Of due course McClellan is designating himself, not another. On the same date Gideon Welles has urgently messaged both the New York and Boston Navy Yards to hurry forward to Hampton Roads all gunboats available. There is a distinct note that should be mentioned in the arrangement with the Navy. Transports were used as being under Army regulations, while gunboats were under Navy orders to protect the transports. McClellan still is hurrying forward his plans to ship by transport the whole of First Corps, (McDowell's) by the end of the week.

It is also on March 17 that Gen. Wadsworth has been assigned to Military Governor of the city of Washington, in charge of defenses north and south of the Potomac, including Alexandria a down to Fort Washington. He was put in charge of all new troops arriving and supervising all troops in the city. [S. O. #83].

McClellan states to Marcy on March 18,
"...I am now constantly obliged to tread on the heels of corps commanders by acting directly with divisions..."
He at this moment is busily directing the affairs of loading troops in their proper order, along with horse transports and other articles of material supply on transports to hurry south down the Potomac.

On March 20, a meeting was held concerning cooperation of the Navy. The official records [Ibid. pg 23-26]. reflect McClellan did not attend, but had sent a letter. McDowell being present says this about the meeting to McClellan;
"Nothing decisive at the President's....The only question seemed to be as to the ability of the Navy to do their part....I think it evident they cannot before you can ship another division [Heintzelman's] to Old Point.

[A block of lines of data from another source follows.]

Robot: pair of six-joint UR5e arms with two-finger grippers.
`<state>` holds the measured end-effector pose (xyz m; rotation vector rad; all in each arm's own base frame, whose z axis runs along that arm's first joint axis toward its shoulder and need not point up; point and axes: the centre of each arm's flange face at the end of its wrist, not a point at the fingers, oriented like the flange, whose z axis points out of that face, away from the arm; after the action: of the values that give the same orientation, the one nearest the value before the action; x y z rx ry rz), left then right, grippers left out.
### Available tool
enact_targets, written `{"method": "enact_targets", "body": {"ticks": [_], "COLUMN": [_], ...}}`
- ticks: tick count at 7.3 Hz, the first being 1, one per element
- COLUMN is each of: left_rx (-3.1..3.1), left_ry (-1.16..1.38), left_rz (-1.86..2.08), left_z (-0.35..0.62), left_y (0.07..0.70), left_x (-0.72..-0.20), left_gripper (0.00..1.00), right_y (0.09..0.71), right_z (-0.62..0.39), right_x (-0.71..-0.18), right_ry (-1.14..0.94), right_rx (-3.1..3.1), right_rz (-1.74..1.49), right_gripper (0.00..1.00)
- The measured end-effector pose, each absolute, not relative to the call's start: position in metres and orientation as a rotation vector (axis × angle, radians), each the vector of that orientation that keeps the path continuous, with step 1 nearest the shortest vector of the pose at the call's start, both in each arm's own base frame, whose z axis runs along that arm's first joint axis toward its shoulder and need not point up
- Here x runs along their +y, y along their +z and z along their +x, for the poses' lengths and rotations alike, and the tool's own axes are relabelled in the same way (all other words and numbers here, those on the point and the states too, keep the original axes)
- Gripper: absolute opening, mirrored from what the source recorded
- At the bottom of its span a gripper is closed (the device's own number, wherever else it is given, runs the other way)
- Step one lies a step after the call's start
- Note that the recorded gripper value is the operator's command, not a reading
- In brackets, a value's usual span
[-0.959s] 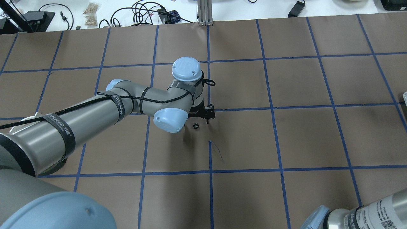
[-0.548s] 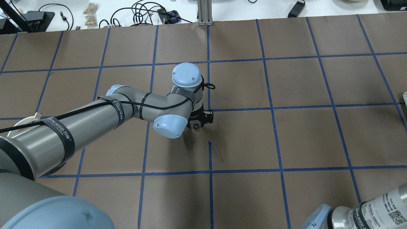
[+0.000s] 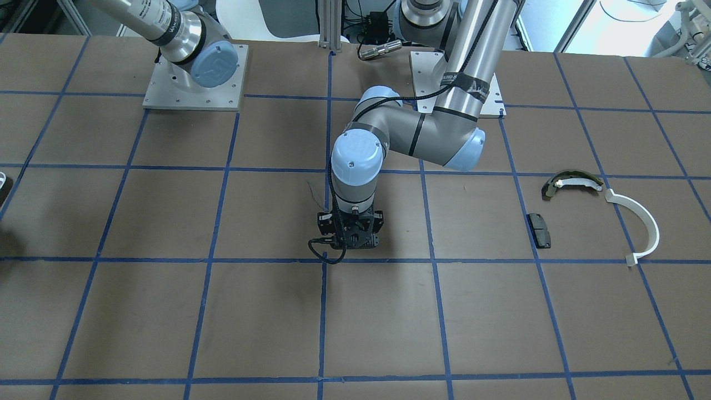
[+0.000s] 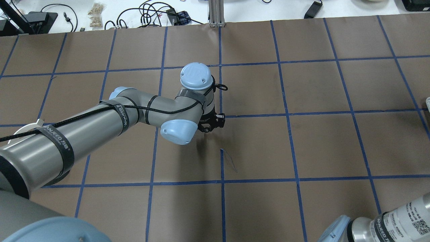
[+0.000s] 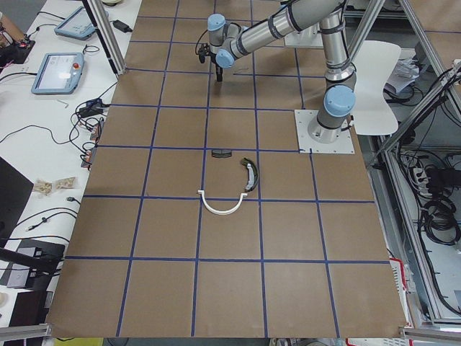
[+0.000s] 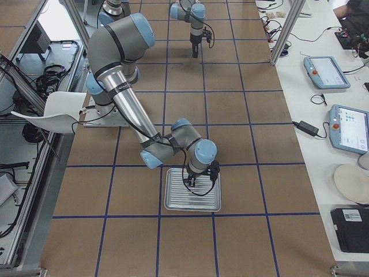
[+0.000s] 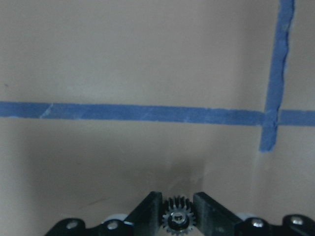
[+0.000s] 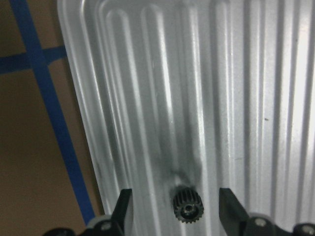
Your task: Place bearing gear from tray to pile
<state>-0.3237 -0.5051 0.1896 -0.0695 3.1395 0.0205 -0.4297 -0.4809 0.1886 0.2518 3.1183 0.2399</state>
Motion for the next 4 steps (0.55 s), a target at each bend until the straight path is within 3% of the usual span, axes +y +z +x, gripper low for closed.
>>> {"method": "enact_targets", "body": {"ticks": [2,4], "left_rx": [3.111,3.057], "left_ry": [0.001,0.094], "left_rz": [-0.138,-0.23], "left_z": [-0.294,-0.204], "left_y": [0.225,0.257], "left_x": [-0.517,-0.545], "left_gripper": [0.0,0.0], "right_y": [0.184,0.184], "right_z": [-0.432,-0.434], "right_x": [-0.479,-0.476], "right_ry": [0.272,0.321], "right_rx": [3.124,3.144], "right_rz": [0.251,0.245], "right_gripper": [0.61,0.61]}}
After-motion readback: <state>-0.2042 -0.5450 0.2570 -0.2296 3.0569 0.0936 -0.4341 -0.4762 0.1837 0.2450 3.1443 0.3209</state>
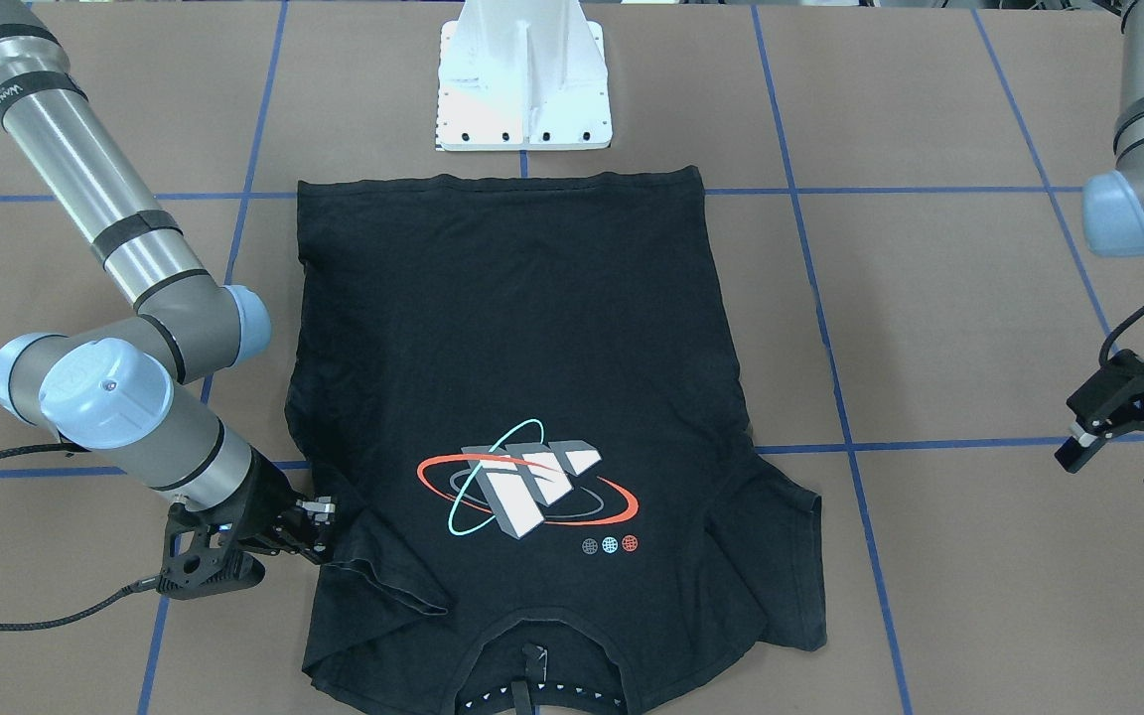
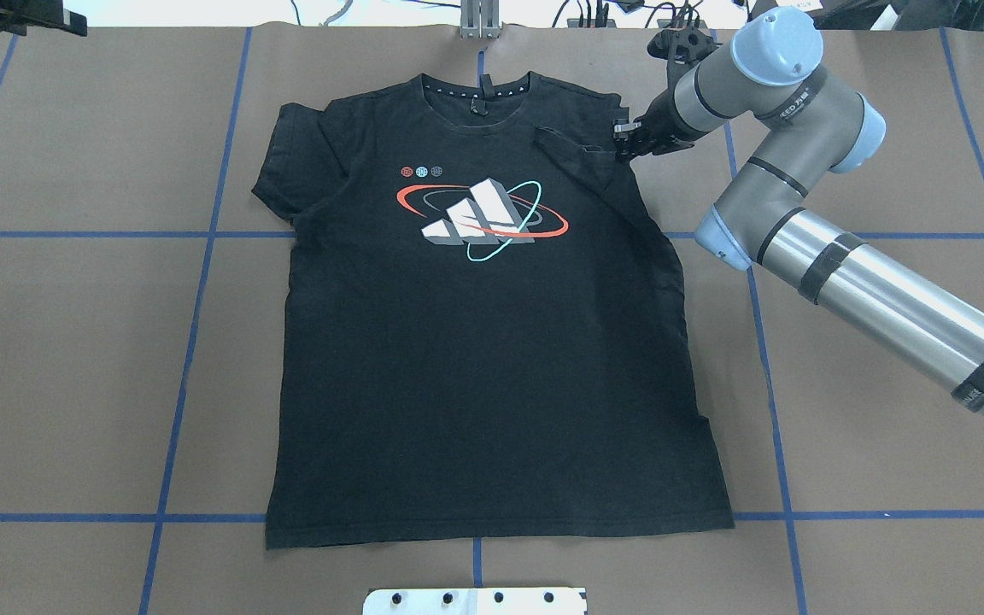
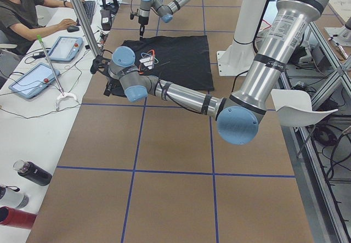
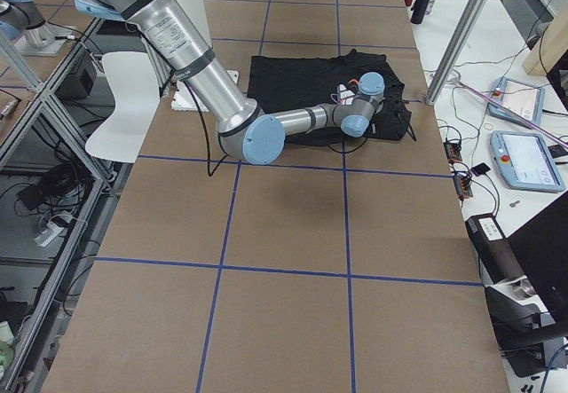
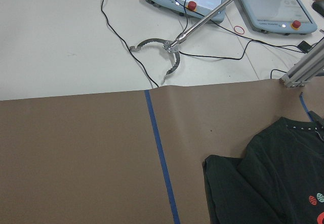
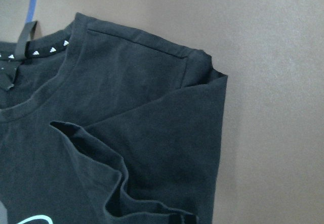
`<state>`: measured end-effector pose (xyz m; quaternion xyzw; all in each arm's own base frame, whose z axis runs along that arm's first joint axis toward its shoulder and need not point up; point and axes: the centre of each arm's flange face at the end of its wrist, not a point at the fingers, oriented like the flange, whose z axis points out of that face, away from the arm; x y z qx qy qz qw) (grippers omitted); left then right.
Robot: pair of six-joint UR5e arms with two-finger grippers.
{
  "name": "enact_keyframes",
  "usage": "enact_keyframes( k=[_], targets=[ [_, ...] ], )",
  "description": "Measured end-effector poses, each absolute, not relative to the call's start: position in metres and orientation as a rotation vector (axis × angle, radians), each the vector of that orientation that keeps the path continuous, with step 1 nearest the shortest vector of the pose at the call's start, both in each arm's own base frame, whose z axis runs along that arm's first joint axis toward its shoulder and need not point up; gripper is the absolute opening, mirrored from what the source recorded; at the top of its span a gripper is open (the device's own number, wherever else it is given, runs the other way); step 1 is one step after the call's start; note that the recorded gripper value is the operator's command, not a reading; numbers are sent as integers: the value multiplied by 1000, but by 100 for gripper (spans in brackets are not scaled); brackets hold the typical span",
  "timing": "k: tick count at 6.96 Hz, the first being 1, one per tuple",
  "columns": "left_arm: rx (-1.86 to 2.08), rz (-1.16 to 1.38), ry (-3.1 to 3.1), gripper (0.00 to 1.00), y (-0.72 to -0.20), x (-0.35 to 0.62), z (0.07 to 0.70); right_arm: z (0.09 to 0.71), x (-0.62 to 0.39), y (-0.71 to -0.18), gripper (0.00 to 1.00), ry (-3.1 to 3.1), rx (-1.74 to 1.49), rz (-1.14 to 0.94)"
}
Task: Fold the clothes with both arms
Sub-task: 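Drag the sleeve toward the shirt's center with the right gripper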
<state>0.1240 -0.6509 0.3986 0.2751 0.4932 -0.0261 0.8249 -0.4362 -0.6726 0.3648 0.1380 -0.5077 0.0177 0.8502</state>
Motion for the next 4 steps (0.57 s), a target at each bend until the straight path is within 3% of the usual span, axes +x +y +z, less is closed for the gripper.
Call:
enact_keyframes(
  k=[4],
  targets=[
    [581,-57,1047,100,-650,124,401,319,-455,-637,0,-1149,317,-43]
  ],
)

Also about this time a boat had been built by Vanderbilt in New York and donated to the Army for use in the Chesapeake and elsewhere. This boat caused some contention when it arrived for the fact it was to be kept under Army rule and authority. I have not found any use made of this vessel yet, other than the 'giving her over to the Navy' and then re-claimed by Stanton as the Army's.

@Saphroneth I think they met with Barnard the next day. But from what I am witnessing with the records I can grasp upon, is that McClellan has taken 'lock-stock-and-barrel' in his move which he accelerates and pushes forward, while Lincoln and the rest appear to be applying 'the brakes'. I earlier formed a contention against McClellan that he stripped the Mountain Department, and especially Blenker's Division of all necessary field equipments. Do you, or rather have you, come across any evidence that McClellan advanced knowingly with baggage, supplies, etc. for the whole available force he was promised, and did not separate and leave behind the equipments these other divisions and departments required? Even Wadsworth admits that he hasn't the required strength of experienced men to fulfill his own obligations, that the manning of new troops in artillery emplacements was worthless.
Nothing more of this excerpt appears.